The act of leaving was hard, but I felt like I was walking out of my harsh, unforgiving, mental desert. My torment was suddenly lessened and a great weight lifted from my chest. This was the right thing to do. I knew it. I needed to get my head straightened out before I felt it would be safe for me to be around my loved ones again. Lightness filled me with the conviction of my decision, and the voices quieted down for the first time in weeks. I felt like I could walk on water and had the sense that I was starting on the long journey that would carry me home.
 
 
Move on move on move on ...
 
I exited the inn through the back door and resisted looking back one last time.

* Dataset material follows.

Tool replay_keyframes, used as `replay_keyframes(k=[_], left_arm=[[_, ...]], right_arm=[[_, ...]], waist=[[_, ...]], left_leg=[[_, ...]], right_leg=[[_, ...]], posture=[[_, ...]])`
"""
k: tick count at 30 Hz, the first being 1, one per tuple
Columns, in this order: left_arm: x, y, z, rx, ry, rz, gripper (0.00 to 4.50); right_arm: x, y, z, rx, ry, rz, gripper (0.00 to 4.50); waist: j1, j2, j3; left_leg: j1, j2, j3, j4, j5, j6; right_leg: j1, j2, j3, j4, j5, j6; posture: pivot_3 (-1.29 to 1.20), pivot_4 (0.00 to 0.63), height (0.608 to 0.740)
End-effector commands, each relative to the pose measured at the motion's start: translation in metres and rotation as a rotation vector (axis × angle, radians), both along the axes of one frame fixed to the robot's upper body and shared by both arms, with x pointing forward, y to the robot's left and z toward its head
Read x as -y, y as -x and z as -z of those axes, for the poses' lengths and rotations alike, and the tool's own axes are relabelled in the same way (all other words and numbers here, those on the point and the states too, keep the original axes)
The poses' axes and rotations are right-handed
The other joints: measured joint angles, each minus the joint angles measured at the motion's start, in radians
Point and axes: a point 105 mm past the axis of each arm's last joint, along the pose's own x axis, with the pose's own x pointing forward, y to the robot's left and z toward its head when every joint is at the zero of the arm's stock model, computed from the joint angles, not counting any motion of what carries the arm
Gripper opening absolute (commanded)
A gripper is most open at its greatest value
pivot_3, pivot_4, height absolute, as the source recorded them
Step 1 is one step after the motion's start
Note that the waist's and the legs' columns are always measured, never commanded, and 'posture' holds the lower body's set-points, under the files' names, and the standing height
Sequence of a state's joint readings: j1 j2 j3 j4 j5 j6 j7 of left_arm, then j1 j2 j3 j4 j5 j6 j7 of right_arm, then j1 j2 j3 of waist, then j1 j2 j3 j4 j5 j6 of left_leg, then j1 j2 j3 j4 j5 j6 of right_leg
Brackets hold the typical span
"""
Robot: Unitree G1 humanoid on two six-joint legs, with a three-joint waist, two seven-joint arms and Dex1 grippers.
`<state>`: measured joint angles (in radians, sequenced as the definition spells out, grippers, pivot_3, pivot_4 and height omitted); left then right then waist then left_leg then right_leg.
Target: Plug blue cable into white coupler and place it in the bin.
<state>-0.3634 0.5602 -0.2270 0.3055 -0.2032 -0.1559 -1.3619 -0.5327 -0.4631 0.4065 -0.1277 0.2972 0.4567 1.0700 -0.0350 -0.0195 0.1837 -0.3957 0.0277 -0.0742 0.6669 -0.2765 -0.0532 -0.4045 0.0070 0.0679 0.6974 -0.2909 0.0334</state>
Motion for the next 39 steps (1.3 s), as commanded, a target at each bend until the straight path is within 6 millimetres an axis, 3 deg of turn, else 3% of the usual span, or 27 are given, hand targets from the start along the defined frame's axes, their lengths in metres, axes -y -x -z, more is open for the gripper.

I needed to move on for the sake of the people I cared about far more than my own life. Once I was certain I wasn't falling into madness any deeper than when I'd initially joined them, I could think about joining up with them again. Until that time, I needed to move on and heal the fractured personalities in my mind before I became a true danger to the ones I cared about.
 
I was sure Sanzo, Gojyo and Goku would understand all that once they read my letter.